* _EXERCISE AIM_:
Scan the entries line by line and return those with "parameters".

*** Begin section ***

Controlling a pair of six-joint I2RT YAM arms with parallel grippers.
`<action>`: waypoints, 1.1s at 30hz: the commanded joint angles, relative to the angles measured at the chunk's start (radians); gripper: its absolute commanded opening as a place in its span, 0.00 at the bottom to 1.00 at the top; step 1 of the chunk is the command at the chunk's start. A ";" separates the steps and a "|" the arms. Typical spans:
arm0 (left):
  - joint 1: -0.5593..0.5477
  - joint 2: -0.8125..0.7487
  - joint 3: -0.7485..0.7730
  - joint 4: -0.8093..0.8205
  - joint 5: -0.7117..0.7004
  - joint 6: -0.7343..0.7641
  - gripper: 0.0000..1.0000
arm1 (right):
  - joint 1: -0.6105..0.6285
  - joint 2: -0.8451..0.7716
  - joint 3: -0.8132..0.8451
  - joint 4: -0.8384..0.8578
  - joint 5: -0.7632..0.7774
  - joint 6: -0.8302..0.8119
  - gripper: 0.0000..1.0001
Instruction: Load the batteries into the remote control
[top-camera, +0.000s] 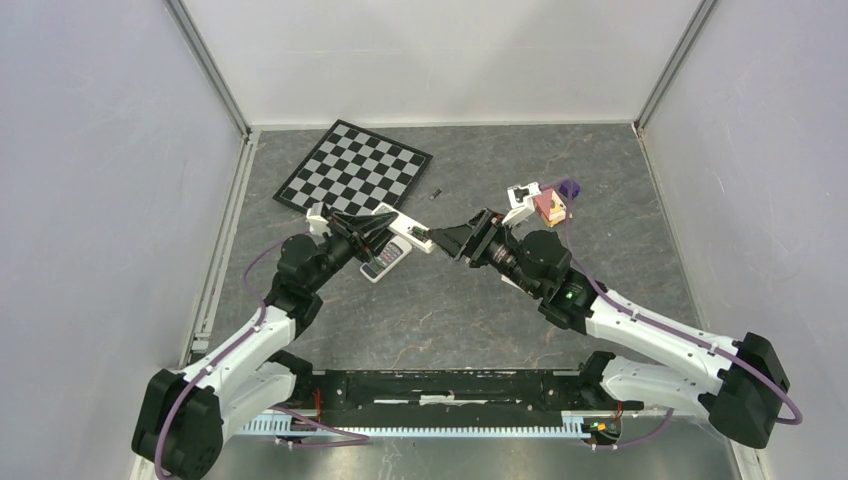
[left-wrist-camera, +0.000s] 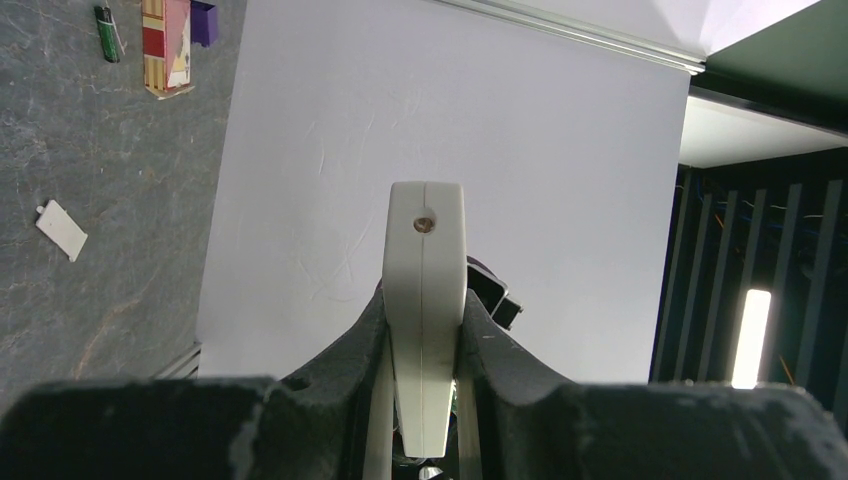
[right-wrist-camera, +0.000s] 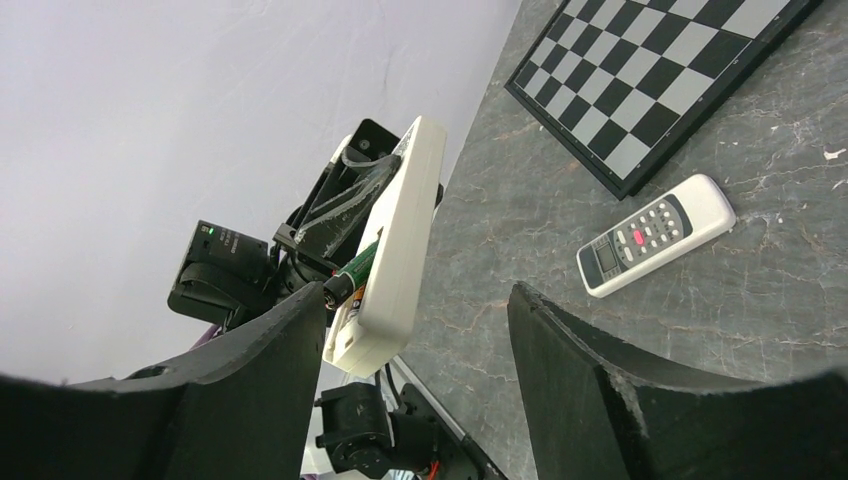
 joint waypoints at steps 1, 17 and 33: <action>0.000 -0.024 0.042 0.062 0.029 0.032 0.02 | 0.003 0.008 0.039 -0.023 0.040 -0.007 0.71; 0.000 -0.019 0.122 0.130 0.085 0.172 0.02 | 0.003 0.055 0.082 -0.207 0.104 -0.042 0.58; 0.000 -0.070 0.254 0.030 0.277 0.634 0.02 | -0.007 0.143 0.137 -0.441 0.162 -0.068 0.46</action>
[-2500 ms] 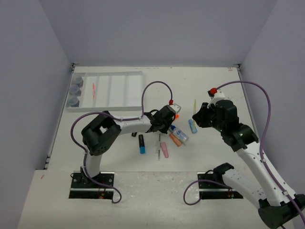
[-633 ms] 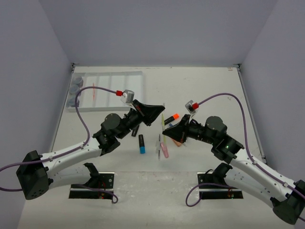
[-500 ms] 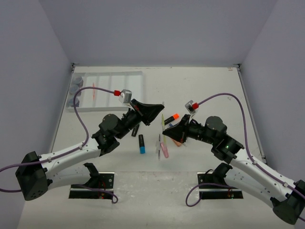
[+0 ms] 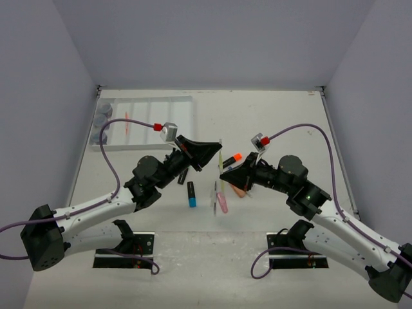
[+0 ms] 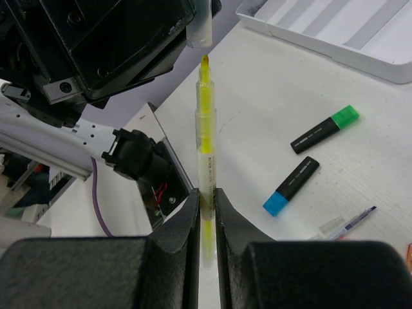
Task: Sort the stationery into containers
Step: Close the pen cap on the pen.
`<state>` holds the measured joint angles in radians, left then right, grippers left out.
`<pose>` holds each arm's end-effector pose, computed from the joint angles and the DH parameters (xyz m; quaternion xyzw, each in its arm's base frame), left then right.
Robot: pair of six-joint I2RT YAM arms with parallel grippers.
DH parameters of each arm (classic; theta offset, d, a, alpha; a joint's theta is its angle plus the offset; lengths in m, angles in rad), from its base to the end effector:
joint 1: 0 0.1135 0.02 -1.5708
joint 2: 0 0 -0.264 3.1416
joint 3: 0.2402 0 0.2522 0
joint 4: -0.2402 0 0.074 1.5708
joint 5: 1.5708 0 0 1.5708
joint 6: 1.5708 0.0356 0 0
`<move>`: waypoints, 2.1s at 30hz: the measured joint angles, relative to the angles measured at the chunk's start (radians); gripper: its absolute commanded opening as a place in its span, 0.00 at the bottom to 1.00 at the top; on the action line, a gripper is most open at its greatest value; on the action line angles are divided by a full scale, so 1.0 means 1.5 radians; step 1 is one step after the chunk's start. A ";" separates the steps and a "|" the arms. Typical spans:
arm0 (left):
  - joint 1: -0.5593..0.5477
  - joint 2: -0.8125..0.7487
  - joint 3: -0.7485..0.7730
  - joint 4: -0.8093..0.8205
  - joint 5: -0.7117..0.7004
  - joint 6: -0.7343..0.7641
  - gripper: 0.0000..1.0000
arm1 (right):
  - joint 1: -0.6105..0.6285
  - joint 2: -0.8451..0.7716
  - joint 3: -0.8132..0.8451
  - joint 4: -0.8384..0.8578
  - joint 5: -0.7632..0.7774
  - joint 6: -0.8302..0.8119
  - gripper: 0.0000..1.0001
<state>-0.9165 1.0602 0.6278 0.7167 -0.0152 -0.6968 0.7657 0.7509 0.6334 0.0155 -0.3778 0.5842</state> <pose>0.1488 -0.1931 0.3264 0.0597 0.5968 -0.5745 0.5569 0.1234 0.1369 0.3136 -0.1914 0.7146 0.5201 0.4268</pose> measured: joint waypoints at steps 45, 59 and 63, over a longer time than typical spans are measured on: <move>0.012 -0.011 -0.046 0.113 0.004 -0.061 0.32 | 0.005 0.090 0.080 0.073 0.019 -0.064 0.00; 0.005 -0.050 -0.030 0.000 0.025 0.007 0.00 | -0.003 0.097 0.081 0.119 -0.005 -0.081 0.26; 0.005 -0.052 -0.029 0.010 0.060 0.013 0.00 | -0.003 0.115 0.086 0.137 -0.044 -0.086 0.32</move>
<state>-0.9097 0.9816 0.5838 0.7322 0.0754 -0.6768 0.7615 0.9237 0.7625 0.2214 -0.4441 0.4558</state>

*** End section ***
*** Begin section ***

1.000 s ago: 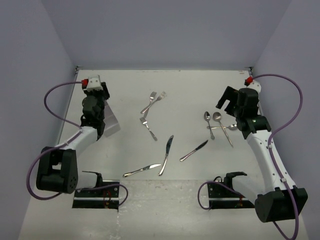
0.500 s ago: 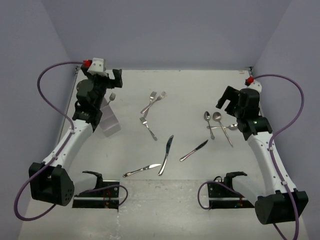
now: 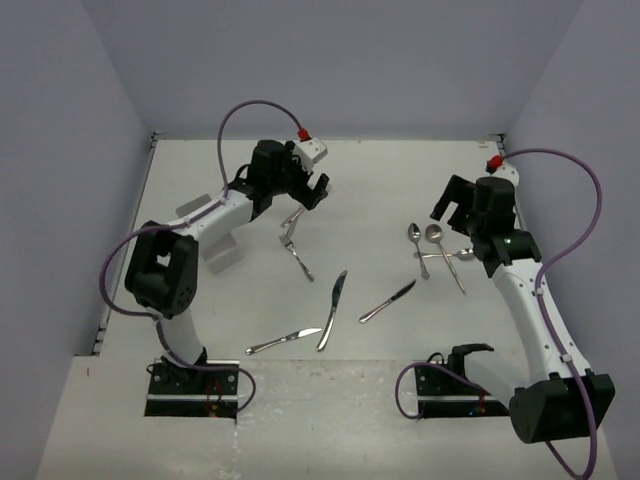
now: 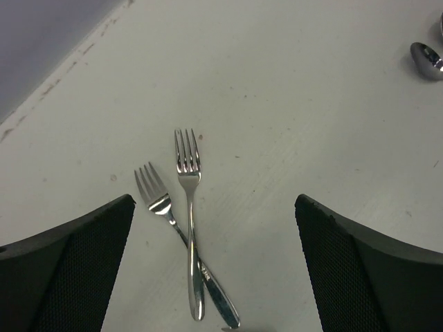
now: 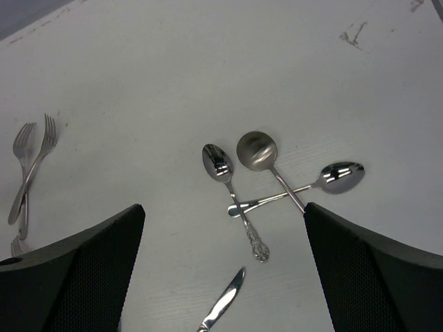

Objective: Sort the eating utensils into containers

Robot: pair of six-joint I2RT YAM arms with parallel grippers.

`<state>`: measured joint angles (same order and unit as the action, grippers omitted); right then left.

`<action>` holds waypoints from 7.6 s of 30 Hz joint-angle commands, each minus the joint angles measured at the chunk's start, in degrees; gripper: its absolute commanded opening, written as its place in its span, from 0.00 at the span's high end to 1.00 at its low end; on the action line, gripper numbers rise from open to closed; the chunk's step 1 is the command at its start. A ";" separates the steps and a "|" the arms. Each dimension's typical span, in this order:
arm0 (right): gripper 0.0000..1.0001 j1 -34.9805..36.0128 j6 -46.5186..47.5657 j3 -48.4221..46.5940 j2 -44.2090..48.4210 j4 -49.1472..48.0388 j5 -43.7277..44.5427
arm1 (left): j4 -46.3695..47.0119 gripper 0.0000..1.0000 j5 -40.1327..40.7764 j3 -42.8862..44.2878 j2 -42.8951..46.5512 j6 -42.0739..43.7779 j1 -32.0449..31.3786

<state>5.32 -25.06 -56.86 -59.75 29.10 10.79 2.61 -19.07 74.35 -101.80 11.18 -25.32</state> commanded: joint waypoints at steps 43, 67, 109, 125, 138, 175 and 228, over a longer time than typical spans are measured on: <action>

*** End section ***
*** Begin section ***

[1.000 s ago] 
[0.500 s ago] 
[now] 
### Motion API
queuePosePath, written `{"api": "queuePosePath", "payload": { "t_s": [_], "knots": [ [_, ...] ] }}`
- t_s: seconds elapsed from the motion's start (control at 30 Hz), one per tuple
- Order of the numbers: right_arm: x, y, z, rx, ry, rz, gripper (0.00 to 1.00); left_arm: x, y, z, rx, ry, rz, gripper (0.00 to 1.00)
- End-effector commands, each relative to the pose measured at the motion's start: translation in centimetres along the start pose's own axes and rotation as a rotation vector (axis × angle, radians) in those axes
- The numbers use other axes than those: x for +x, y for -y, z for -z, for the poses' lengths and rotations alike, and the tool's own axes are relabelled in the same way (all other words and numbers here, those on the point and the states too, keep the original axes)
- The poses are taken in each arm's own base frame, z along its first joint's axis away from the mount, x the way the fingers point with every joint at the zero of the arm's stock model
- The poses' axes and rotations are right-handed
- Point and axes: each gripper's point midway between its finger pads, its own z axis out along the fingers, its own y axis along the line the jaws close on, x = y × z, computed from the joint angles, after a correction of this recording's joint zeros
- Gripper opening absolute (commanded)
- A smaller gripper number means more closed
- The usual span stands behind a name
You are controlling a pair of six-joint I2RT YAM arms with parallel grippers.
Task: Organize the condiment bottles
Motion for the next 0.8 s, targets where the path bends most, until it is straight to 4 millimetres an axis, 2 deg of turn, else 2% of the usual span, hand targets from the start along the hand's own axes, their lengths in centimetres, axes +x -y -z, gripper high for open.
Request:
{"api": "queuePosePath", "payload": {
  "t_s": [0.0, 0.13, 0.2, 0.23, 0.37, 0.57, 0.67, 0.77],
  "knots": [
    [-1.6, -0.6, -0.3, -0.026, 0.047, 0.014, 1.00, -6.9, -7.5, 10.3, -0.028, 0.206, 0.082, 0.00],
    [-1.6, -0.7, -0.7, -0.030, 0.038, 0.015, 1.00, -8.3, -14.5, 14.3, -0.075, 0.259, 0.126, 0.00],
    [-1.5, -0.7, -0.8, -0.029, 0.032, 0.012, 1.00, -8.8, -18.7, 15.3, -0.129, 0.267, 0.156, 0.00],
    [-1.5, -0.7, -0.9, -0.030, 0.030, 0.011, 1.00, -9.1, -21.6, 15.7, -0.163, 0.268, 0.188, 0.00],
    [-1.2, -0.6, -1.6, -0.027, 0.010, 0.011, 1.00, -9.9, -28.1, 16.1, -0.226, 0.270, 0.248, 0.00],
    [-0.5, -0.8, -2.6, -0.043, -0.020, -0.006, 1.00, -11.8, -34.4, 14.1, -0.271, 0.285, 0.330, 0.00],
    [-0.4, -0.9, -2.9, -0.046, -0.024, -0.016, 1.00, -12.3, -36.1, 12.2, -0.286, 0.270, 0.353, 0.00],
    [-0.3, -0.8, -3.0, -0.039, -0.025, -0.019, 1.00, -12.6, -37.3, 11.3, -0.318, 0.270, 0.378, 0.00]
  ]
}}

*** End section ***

* _SOLUTION TO THE PROBLEM_:
`<pose>` holds each arm's end-effector pose, computed from the joint angles and the DH parameters (xyz m; quaternion xyzw, each in its arm's base frame), left then right.
DH parameters of each arm (classic; theta offset, d, a, alpha; a joint's theta is its angle plus the offset; lengths in m, angles in rad), from its base to the end effector:

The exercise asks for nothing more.